● WHAT TO DO
How many of the lines below have "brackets" in them? Say the number and nothing more.

● THE DATA

+ + + +

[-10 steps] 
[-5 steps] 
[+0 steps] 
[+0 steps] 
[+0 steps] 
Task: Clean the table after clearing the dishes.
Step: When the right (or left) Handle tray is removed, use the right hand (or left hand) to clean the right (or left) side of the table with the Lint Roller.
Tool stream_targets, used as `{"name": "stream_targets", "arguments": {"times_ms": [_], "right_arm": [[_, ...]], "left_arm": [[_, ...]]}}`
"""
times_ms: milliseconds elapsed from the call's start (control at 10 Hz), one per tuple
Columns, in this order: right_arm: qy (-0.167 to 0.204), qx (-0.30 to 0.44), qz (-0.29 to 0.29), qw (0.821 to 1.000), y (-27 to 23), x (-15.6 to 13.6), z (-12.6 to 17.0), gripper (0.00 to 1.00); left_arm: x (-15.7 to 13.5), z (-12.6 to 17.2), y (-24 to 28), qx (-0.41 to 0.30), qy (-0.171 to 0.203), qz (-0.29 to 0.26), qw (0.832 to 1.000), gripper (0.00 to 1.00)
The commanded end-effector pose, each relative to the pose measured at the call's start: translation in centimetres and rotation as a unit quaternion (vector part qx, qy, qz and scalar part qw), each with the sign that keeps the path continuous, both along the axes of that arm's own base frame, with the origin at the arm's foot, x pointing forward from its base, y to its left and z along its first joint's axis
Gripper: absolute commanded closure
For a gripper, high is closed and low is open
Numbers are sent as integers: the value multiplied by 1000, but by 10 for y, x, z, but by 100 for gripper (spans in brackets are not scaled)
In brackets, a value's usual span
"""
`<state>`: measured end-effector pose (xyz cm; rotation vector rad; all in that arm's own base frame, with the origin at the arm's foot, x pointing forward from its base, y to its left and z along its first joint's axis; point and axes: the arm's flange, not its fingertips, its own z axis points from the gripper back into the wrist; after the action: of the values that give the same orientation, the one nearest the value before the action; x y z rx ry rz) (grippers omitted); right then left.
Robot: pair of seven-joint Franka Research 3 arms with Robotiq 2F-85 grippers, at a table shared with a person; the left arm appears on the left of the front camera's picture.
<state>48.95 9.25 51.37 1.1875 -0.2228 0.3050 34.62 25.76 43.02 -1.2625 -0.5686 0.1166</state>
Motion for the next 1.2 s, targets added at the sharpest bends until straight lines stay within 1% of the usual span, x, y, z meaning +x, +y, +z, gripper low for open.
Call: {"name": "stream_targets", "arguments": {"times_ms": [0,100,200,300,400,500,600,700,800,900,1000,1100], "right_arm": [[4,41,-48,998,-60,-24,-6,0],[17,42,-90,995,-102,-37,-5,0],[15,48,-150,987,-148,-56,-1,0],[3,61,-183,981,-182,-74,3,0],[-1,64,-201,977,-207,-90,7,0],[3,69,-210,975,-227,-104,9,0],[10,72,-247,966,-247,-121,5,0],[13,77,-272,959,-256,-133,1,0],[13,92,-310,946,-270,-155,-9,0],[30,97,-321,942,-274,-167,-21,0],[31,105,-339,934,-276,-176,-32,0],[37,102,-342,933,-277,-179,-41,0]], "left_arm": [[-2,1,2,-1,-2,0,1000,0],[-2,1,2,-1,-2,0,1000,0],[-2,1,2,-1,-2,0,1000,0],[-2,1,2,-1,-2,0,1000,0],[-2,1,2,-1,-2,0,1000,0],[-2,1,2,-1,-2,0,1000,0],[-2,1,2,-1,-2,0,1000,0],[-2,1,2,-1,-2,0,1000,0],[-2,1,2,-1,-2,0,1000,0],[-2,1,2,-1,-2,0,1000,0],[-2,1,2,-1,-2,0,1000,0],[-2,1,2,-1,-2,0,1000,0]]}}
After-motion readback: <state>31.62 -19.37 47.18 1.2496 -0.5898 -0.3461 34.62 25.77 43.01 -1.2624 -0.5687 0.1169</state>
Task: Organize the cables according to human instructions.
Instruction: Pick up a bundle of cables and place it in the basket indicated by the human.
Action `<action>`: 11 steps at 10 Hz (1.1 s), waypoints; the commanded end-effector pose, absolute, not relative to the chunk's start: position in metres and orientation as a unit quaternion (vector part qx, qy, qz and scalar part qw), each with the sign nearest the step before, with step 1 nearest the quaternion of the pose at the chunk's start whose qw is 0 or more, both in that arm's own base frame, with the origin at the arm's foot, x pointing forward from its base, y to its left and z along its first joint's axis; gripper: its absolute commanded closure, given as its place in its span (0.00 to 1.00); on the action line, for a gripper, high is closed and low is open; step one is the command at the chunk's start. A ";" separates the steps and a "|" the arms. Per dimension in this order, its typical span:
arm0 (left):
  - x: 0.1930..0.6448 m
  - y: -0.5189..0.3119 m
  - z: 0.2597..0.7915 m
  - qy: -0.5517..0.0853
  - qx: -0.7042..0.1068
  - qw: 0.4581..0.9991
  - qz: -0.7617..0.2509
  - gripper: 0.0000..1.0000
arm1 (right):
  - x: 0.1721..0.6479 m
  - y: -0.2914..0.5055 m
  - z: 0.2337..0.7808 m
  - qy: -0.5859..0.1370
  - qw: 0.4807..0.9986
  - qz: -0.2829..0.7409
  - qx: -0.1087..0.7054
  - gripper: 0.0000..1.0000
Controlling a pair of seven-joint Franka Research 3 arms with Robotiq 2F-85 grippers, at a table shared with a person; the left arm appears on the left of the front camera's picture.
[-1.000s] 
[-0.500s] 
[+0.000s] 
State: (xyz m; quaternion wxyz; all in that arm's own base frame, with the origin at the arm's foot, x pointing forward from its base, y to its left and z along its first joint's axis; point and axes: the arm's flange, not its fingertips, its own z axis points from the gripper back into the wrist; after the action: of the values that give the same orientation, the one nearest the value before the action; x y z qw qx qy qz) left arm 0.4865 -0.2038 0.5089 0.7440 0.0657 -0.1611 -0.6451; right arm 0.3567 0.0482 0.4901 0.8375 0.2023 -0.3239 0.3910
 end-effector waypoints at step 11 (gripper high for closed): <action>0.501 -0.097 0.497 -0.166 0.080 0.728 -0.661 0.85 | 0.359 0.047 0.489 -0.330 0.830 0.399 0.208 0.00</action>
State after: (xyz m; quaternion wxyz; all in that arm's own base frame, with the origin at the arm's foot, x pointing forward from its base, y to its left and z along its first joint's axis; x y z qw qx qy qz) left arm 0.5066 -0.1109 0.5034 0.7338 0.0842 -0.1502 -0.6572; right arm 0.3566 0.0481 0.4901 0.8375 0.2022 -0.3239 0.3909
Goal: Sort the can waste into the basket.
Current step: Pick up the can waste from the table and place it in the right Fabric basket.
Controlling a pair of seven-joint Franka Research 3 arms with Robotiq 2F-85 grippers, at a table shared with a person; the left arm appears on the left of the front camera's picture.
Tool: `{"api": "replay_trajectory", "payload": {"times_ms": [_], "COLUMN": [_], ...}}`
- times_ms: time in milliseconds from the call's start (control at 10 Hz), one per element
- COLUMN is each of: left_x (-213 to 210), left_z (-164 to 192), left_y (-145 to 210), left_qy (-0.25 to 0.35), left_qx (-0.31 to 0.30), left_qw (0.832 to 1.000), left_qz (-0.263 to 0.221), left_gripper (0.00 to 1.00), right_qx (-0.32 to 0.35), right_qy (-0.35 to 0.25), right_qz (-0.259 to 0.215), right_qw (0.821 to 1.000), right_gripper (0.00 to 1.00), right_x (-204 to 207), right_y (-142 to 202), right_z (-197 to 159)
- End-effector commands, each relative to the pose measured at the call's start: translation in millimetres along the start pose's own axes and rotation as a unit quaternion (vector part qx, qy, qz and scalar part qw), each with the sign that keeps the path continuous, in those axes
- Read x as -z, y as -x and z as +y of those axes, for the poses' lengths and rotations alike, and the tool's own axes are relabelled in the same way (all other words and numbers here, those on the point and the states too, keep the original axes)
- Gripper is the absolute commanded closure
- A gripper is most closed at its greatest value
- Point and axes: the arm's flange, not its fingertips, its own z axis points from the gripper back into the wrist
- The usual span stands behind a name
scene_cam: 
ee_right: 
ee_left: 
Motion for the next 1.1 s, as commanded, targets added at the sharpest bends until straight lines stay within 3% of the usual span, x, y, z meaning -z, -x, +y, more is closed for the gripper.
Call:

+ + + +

● EXERCISE SOLUTION
2